_TASK INSTRUCTIONS_. Set down exactly the lines below between the line holding "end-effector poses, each" and the line holding "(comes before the", inclusive; no other line belongs in the answer.

● ● ● ● ●

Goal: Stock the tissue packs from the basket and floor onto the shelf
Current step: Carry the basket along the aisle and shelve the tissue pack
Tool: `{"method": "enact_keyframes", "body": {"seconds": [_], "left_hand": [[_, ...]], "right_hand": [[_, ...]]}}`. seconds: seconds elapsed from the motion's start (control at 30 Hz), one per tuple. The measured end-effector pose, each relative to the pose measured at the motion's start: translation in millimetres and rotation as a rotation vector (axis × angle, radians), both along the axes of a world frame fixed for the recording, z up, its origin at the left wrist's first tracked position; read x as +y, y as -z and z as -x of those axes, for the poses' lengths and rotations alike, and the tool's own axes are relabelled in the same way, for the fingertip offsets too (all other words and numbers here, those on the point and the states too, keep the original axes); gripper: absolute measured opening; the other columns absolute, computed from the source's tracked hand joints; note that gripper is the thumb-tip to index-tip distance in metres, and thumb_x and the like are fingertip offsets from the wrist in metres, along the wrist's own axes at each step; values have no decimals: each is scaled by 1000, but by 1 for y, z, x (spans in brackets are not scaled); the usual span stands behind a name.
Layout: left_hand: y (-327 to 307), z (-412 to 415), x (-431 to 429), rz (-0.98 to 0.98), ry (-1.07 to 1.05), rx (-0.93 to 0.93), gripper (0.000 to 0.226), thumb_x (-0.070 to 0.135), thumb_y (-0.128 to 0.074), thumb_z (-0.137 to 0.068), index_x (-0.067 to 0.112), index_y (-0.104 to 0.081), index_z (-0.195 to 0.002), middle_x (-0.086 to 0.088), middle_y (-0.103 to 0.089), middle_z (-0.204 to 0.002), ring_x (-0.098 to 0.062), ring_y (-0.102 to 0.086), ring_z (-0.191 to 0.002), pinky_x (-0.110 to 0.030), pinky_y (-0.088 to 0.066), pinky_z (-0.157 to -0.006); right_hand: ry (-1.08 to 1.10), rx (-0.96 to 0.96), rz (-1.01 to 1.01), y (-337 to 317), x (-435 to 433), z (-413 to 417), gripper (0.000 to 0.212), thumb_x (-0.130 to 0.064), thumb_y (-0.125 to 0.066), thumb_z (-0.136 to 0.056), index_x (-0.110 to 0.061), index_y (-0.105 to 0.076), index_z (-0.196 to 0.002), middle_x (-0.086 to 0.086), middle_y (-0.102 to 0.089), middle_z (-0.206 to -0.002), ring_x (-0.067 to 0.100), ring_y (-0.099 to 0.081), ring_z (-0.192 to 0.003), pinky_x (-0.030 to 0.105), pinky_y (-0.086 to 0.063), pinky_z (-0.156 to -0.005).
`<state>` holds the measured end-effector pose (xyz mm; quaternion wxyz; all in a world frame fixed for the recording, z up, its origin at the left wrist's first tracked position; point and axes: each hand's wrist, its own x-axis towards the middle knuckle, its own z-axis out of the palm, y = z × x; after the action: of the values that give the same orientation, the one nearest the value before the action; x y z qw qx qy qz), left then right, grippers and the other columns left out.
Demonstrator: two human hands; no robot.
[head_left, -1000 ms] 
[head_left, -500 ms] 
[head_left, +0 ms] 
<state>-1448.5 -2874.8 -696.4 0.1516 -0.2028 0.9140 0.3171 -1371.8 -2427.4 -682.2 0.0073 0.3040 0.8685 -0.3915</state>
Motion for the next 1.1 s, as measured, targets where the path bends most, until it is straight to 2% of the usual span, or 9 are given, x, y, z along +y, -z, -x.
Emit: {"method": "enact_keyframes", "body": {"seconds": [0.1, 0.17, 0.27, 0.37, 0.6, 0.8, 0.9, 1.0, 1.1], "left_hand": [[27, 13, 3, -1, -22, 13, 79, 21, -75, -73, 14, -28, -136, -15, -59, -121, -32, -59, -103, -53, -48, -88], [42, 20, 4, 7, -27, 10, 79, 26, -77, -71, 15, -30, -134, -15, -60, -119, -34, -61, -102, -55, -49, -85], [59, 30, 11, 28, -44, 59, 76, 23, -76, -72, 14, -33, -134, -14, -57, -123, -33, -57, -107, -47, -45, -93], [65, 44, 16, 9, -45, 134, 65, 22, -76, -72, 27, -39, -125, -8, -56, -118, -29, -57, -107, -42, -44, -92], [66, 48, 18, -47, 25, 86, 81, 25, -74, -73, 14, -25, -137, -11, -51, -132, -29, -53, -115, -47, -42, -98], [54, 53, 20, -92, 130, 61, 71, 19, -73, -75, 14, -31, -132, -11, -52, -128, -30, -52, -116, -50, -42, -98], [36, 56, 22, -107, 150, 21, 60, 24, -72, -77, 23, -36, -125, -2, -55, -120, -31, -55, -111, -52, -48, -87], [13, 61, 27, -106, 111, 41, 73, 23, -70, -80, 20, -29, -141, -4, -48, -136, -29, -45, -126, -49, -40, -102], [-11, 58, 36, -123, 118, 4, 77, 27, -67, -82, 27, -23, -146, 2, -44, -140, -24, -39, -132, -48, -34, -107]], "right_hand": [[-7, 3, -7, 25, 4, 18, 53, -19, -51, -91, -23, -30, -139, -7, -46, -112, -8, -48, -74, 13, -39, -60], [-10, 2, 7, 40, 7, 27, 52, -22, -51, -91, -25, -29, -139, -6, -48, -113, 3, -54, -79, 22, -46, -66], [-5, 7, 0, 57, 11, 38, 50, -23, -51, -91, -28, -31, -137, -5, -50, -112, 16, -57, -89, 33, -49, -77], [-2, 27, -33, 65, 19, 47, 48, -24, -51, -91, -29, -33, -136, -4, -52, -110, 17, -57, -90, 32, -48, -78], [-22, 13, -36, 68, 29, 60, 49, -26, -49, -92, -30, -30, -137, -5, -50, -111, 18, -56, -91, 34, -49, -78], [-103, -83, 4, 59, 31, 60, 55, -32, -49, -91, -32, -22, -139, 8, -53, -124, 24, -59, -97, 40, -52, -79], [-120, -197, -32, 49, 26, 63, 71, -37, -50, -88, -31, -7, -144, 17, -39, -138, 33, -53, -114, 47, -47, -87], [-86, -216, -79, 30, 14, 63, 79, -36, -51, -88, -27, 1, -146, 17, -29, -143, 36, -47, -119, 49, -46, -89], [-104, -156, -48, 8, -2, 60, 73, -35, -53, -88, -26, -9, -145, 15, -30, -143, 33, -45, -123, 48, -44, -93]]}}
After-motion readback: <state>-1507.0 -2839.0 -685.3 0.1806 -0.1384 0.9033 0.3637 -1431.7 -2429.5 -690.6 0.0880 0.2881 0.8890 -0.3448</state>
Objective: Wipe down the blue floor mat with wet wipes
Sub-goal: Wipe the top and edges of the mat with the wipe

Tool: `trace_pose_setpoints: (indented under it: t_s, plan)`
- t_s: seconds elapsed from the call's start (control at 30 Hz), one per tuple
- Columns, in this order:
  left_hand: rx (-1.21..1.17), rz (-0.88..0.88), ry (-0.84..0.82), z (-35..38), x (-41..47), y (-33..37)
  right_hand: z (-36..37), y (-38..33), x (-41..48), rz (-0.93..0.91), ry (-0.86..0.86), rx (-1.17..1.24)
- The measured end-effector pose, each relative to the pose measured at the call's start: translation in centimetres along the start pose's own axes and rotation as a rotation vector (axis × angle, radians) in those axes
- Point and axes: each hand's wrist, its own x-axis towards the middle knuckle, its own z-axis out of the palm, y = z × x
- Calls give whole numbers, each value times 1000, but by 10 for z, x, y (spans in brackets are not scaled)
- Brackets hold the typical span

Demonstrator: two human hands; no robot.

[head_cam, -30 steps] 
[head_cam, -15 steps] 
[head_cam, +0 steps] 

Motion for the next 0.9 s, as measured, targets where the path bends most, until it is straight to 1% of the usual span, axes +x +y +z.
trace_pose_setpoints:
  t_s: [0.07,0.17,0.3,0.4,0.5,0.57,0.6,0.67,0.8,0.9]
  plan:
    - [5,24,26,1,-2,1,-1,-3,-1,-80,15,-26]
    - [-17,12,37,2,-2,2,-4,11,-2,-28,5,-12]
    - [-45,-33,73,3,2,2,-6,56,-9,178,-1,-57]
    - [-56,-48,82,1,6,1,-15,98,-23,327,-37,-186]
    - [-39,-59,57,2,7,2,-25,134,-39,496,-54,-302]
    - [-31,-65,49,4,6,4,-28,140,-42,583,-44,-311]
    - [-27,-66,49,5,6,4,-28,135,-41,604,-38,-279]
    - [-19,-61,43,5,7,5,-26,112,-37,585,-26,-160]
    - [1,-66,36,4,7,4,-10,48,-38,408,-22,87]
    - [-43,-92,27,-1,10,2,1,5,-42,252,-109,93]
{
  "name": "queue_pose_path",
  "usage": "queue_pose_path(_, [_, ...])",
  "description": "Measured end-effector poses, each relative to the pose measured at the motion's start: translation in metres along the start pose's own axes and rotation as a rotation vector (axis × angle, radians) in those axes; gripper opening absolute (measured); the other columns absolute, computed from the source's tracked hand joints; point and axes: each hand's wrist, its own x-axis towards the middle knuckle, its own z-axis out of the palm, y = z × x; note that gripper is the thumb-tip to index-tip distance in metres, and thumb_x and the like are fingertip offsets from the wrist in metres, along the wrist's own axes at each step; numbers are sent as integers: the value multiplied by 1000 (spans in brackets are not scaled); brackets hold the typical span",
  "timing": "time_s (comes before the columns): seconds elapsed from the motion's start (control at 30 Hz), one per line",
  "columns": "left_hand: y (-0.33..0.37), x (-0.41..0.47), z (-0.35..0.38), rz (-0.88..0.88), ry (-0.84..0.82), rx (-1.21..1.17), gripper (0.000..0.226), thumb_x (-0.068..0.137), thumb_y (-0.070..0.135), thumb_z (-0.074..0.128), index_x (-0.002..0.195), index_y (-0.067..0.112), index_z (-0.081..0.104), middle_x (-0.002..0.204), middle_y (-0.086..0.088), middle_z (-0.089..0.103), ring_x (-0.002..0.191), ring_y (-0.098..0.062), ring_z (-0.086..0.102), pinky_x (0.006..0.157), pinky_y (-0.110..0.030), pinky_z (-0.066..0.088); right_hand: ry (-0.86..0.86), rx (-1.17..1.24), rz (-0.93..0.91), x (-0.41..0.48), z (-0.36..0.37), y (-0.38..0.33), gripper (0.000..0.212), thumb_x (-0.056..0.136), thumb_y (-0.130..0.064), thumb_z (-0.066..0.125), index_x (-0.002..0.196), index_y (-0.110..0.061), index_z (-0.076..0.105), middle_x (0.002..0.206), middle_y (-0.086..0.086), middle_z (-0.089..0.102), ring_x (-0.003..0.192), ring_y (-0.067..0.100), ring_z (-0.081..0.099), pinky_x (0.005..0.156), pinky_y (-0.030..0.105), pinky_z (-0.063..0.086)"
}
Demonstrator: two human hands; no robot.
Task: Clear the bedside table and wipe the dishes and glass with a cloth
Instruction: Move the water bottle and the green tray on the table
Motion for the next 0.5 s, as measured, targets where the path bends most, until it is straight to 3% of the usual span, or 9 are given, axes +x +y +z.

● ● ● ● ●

_TASK OUTPUT_.
  "description": "Measured end-effector poses, each relative to the pose measured at the motion's start: translation in metres along the start pose's own axes and rotation as a rotation vector (axis × angle, radians) in those axes; gripper opening absolute (measured); the other columns absolute, computed from the source's tracked hand joints; point and axes: each hand's wrist, its own x-axis towards the middle knuckle, its own z-axis out of the palm, y = z × x; note that gripper is the thumb-tip to index-tip distance in metres, and thumb_x and the like are fingertip offsets from the wrist in metres, along the wrist's own axes at each step; numbers are sent as integers: the value multiplied by 1000 (spans in brackets are not scaled); brackets hold the typical span",
  "timing": "time_s (comes before the columns): seconds elapsed from the motion's start (control at 30 Hz), one per line",

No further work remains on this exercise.